75-2 Detection of Ocean Acidification in Coastal Waters

Richard Feely , Ocean Climate Division, Pacific Marine Environmental Laboratory, Seattle, WA
The addition of fossil fuel carbon dioxide to the atmosphere is rapidly changing seawater chemistry and the calcium carbonate saturation state of the world’s oceans as a result of the acidifying effects of CO2 on seawater. This acidification makes it more difficult for marine organisms (e.g., corals, plankton, calcareous algae, and mollusks) to build skeletons, tests, and shells of calcium carbonate. Impacts on these calcifying organisms will lead to cascading effects throughout marine ecosystems. Hydrographic cruises in the coastal waters of the northeastern Pacific along Washington and Oregon indicate that the ocean uptake of anthropogenic CO2 has shoaled the aragonite saturation horizon so that seasonal upwelling exposes significant portions of the shelf to waters that are undersaturated with respect to aragonite.

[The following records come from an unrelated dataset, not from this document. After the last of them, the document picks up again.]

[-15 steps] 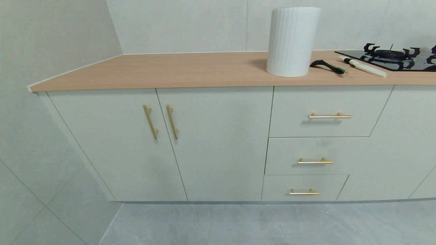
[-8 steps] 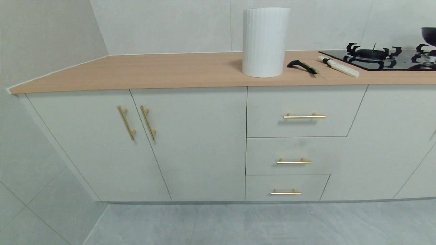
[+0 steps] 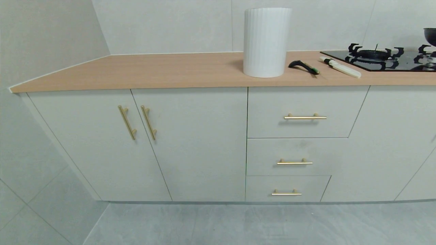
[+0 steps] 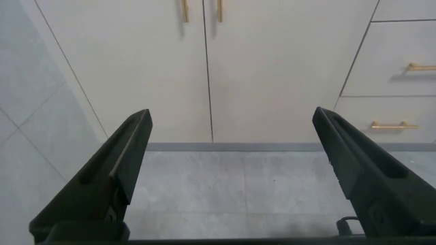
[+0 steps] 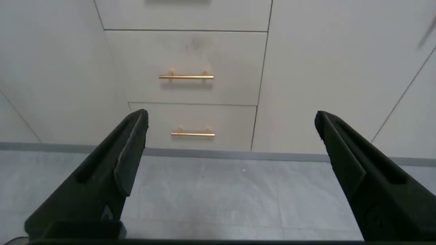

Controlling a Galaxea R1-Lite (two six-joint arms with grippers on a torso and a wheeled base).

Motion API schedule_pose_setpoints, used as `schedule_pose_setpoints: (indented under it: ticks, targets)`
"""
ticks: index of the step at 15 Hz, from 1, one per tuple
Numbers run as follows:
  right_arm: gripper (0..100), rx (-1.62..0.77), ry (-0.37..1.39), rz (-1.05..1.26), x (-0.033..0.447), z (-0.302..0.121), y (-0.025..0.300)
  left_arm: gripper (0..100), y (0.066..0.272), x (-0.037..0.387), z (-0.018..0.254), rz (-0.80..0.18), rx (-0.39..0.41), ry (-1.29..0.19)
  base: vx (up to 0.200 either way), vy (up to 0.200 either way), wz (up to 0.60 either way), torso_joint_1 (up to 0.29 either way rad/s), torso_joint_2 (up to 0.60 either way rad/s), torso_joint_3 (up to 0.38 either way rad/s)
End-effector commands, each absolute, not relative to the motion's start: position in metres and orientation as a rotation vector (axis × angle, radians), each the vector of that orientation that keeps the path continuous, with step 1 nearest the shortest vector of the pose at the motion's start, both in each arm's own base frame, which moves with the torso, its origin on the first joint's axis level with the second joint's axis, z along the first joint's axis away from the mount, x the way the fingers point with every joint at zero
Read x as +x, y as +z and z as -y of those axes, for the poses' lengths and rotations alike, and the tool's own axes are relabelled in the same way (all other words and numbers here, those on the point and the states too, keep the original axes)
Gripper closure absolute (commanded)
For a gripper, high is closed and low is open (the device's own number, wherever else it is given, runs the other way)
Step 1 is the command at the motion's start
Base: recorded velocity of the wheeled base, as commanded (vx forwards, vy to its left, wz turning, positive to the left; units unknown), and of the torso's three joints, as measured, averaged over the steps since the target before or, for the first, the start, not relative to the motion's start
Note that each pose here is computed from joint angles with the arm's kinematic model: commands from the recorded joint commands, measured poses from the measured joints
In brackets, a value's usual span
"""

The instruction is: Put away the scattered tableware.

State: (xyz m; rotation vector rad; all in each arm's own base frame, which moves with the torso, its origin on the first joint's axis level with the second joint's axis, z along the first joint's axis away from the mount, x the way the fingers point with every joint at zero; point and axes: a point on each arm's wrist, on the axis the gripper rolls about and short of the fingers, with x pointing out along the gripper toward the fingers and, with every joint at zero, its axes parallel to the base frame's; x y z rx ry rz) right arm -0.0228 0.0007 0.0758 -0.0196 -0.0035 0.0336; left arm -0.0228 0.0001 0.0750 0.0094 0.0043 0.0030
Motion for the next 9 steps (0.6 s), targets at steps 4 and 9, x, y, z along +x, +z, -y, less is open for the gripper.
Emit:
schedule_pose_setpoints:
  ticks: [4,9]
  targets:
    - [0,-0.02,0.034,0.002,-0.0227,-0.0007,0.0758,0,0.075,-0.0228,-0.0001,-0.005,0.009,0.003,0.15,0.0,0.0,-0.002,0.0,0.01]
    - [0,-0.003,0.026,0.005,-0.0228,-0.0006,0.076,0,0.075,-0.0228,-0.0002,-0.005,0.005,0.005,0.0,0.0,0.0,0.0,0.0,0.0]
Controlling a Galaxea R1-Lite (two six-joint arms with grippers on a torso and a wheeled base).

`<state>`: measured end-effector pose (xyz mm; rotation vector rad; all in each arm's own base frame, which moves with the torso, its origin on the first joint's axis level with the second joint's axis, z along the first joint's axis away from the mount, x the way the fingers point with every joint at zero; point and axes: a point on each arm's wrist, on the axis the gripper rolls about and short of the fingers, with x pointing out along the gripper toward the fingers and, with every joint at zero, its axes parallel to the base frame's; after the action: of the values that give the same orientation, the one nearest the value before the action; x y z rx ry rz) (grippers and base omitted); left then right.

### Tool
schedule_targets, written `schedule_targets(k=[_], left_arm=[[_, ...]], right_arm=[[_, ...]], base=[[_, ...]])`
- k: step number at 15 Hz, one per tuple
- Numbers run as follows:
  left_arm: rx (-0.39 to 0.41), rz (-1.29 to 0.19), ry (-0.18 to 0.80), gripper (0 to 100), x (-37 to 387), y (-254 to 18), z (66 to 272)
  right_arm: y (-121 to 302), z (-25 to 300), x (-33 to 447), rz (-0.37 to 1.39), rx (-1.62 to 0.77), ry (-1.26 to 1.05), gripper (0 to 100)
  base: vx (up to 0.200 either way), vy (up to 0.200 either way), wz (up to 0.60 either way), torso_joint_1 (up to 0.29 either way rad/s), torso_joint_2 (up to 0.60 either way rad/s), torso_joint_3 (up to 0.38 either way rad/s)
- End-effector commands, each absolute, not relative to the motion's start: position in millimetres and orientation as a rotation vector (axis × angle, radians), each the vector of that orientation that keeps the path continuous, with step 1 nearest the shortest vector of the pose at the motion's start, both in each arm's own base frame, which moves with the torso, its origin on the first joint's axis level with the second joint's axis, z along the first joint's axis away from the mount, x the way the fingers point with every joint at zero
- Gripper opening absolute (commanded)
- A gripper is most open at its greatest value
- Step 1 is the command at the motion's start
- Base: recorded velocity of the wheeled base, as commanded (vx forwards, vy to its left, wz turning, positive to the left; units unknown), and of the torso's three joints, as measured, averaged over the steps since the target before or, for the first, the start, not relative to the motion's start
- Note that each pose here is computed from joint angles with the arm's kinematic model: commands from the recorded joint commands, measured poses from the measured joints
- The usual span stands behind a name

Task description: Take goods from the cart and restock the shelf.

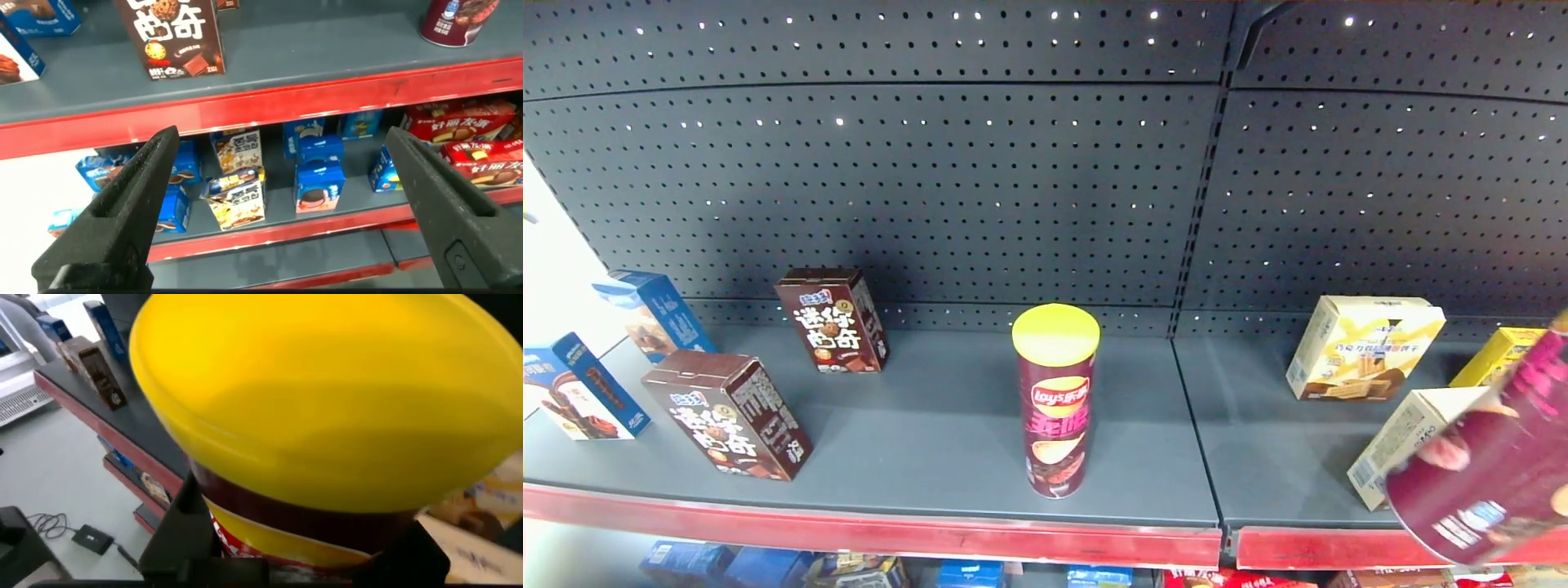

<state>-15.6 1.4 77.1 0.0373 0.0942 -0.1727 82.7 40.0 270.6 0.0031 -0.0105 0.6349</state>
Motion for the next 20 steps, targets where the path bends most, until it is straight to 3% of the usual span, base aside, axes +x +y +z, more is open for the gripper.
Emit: schedule_targets(k=[1,7,20], left_arm=[[0.037,-0.173,0.095,100,-15.5,1.4,77.5],[0.037,-0.173,0.097,100,-15.4,1.4,77.0],[0.037,-0.173,0.097,100,-15.4,1.4,77.0]], right_arm=[[80.3,238.7,152.6,0.682,-0.039,0.035,0],[121.5,219.4,186.9,0.739,-0.044,0.042,0],[179.4,217.9,274.7,0.686,-0.098,0.021,0]], base=[[0.0,0.0,0.0,0.0,0.0,0.0],[0.0,0.0,0.0,0.0,0.0,0.0],[0.0,0.0,0.0,0.0,0.0,0.0]])
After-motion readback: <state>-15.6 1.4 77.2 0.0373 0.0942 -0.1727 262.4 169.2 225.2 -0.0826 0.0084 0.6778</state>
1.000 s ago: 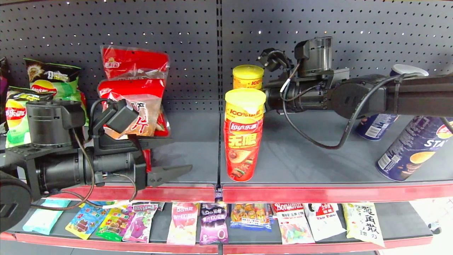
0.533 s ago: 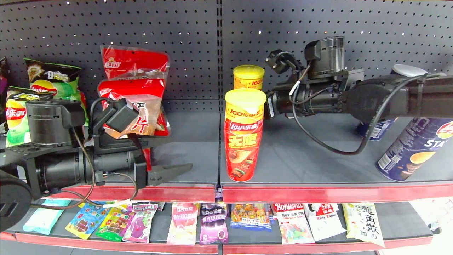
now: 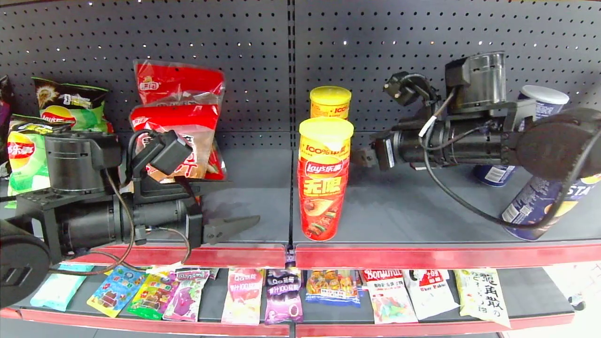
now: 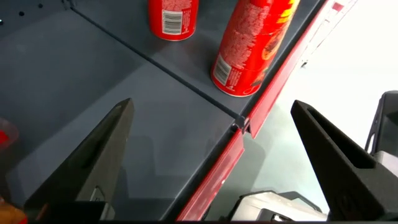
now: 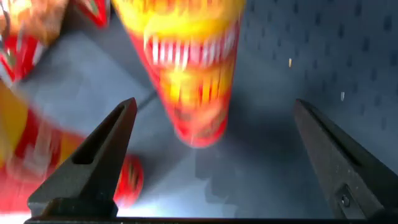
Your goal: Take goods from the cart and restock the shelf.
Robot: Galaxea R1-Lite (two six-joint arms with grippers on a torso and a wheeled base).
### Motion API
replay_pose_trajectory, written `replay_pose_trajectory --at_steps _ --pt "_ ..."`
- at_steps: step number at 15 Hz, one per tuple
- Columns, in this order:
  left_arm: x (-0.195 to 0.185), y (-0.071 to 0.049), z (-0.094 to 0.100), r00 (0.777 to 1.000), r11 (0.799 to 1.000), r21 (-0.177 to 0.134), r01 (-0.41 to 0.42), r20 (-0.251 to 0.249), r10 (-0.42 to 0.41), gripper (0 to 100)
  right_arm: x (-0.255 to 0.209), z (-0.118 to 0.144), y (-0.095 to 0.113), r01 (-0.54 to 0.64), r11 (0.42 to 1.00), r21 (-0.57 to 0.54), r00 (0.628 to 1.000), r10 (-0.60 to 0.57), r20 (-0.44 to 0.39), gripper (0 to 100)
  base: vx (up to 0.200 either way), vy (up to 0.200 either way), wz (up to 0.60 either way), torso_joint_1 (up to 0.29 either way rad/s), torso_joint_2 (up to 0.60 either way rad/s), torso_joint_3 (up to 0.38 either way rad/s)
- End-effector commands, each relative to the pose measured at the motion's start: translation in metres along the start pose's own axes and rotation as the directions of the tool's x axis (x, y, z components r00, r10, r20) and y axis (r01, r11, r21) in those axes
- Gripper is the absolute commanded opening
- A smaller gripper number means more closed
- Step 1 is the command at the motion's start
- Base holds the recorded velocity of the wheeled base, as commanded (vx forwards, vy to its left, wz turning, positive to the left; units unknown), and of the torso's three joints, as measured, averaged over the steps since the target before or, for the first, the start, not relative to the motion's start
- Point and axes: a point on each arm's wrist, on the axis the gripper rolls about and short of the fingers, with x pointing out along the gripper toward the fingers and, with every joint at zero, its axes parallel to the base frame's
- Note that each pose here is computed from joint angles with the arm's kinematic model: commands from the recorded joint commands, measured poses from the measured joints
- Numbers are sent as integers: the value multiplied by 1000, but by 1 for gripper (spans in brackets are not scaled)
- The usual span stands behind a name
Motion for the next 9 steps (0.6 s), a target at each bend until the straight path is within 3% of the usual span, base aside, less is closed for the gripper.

The corrosive waters reached mid-shelf depths of ~ 40-120 m. In the region of the strongest upwelling, the isolines of Ωarag = 1.0, DIC = 2190 and pH = 7.75 closely followed the 26.2 potential density surface. This density surface shoaled from a depth of ~175 m in the offshore waters and breached the surface over the shelf near the 100 m bottom contour, ~ 40 km from the coast. These results indicate that the upwelling process caused the entire water column shoreward of the 50 m bottom contour to be become undersaturated with respect to aragonite, a condition that was not predicted to occur in surface waters until 2050. While little is known about how these seasonal processes might impact the development of calcifying organisms or the finfish that populate this region, results from laboratory studies show that many species are highly sensitive to changes of this magnitude.